- **TASK TO CARRY OUT**
Show each line of the data below in which "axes" occurs.

- **RECORDED INFORMATION**
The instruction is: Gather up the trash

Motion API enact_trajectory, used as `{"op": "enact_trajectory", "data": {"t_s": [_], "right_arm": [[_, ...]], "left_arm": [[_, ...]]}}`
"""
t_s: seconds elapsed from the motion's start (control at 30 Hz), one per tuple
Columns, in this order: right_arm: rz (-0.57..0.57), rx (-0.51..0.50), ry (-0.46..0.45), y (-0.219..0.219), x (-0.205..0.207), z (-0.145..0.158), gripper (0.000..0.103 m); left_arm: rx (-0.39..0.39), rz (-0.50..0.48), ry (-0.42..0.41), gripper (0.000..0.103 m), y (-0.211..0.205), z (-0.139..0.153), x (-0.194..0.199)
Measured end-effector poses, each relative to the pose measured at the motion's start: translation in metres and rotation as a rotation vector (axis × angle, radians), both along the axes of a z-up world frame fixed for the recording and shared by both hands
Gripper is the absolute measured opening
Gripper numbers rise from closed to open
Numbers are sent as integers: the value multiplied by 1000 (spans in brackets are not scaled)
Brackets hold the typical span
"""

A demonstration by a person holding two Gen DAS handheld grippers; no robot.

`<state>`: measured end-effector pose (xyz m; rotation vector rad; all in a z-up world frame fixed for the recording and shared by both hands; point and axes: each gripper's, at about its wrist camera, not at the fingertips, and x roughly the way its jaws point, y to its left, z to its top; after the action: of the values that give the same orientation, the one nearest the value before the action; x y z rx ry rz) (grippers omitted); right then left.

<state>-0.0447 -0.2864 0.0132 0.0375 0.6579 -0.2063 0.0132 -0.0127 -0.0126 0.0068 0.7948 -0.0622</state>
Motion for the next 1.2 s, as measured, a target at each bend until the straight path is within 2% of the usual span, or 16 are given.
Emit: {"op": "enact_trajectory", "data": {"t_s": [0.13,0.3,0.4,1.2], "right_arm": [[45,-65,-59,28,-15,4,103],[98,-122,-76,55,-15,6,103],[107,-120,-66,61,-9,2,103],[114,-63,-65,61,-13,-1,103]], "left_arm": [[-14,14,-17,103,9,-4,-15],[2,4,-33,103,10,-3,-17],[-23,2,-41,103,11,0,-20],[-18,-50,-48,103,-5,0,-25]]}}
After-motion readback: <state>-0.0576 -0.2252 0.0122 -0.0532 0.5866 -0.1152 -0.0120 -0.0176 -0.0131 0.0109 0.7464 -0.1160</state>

- **RESULT**
Measured end-effector poses, each relative to the pose measured at the motion's start: translation in metres and rotation as a rotation vector (axis × angle, radians), both along the axes of a z-up world frame fixed for the recording and shared by both hands
`<state>`: measured end-effector pose (xyz m; rotation vector rad; all in a z-up world frame fixed for the recording and shared by both hands; point and axes: each gripper's, at about its wrist camera, not at the fingertips, and x roughly the way its jaws point, y to its left, z to its top; after the action: of the values that give the same orientation, the one nearest the value before the action; x y z rx ry rz) (grippers omitted); right then left.

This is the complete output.